**Stored data**
-- -- --

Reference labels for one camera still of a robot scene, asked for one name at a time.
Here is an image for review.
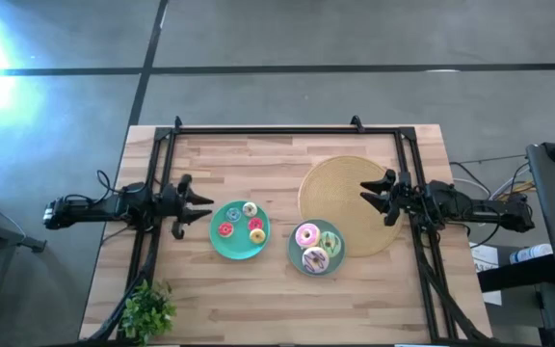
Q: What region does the black shelf bar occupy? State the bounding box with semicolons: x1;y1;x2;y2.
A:
477;267;555;293

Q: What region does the white cable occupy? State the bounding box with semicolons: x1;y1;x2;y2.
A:
453;176;493;194

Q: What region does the bright teal round plate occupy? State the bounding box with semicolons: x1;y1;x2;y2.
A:
208;200;272;261

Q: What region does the large pink iced donut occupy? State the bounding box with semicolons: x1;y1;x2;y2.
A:
295;223;322;250

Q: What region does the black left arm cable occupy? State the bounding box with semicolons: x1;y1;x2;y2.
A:
96;169;132;195

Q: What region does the white paper sheet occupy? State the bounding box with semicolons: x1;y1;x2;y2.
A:
468;240;503;307

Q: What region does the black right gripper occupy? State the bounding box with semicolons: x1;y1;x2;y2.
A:
359;168;428;227

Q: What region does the green potted plant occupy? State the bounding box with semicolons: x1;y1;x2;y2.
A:
119;279;178;346

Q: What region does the large mint green iced donut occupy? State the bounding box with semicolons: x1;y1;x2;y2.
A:
318;230;343;258

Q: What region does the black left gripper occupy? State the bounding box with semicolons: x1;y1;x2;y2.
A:
154;173;215;241

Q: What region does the white bottle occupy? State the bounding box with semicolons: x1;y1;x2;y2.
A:
508;243;554;265

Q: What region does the yellow cable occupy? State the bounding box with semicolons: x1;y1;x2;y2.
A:
498;180;537;197

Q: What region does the large white chocolate-drizzled donut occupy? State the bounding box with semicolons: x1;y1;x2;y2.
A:
301;246;330;276

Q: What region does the round woven tan placemat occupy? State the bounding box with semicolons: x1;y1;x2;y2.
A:
298;154;407;258

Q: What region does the black metal table frame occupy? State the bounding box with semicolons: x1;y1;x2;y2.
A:
87;125;489;344

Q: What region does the dull grey-blue round plate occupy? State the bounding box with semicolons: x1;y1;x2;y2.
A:
286;219;348;278

-- -- --

Without the pictures, please output every record exactly.

Reference labels for one camera still of a robot scene, asked for one name at a time.
Here is an image for review.
Q: What region does the black shelf bar occupy? State the bounding box with semicolons: x1;y1;x2;y2.
A:
477;267;555;293

Q: What region does the white cable occupy? State the bounding box with semicolons: x1;y1;x2;y2.
A:
453;176;493;194

Q: What region does the bright teal round plate occupy? State the bounding box with semicolons: x1;y1;x2;y2.
A:
208;200;272;261

Q: What region does the large pink iced donut occupy? State the bounding box with semicolons: x1;y1;x2;y2.
A:
295;223;322;250

Q: What region does the black left arm cable occupy? State the bounding box with semicolons: x1;y1;x2;y2.
A:
96;169;132;195

Q: What region does the white paper sheet occupy? State the bounding box with semicolons: x1;y1;x2;y2.
A:
468;240;503;307

Q: What region does the black right gripper occupy? State the bounding box with semicolons: x1;y1;x2;y2.
A:
359;168;428;227

Q: What region does the green potted plant occupy? State the bounding box with semicolons: x1;y1;x2;y2.
A:
119;279;178;346

Q: What region does the large mint green iced donut occupy? State the bounding box with semicolons: x1;y1;x2;y2.
A:
318;230;343;258

Q: What region does the black left gripper occupy? State the bounding box with semicolons: x1;y1;x2;y2.
A:
154;173;215;241

Q: What region does the white bottle occupy? State the bounding box with semicolons: x1;y1;x2;y2.
A:
508;243;554;265

Q: What region does the yellow cable occupy? State the bounding box with semicolons: x1;y1;x2;y2.
A:
498;180;537;197

Q: What region does the large white chocolate-drizzled donut occupy? State the bounding box with semicolons: x1;y1;x2;y2.
A:
301;246;330;276

Q: What region does the round woven tan placemat occupy? State the bounding box with semicolons: x1;y1;x2;y2.
A:
298;154;407;258

Q: What region does the black metal table frame occupy? State the bounding box with semicolons: x1;y1;x2;y2.
A:
87;125;489;344

Q: What region does the dull grey-blue round plate occupy? State the bounding box with semicolons: x1;y1;x2;y2.
A:
286;219;348;278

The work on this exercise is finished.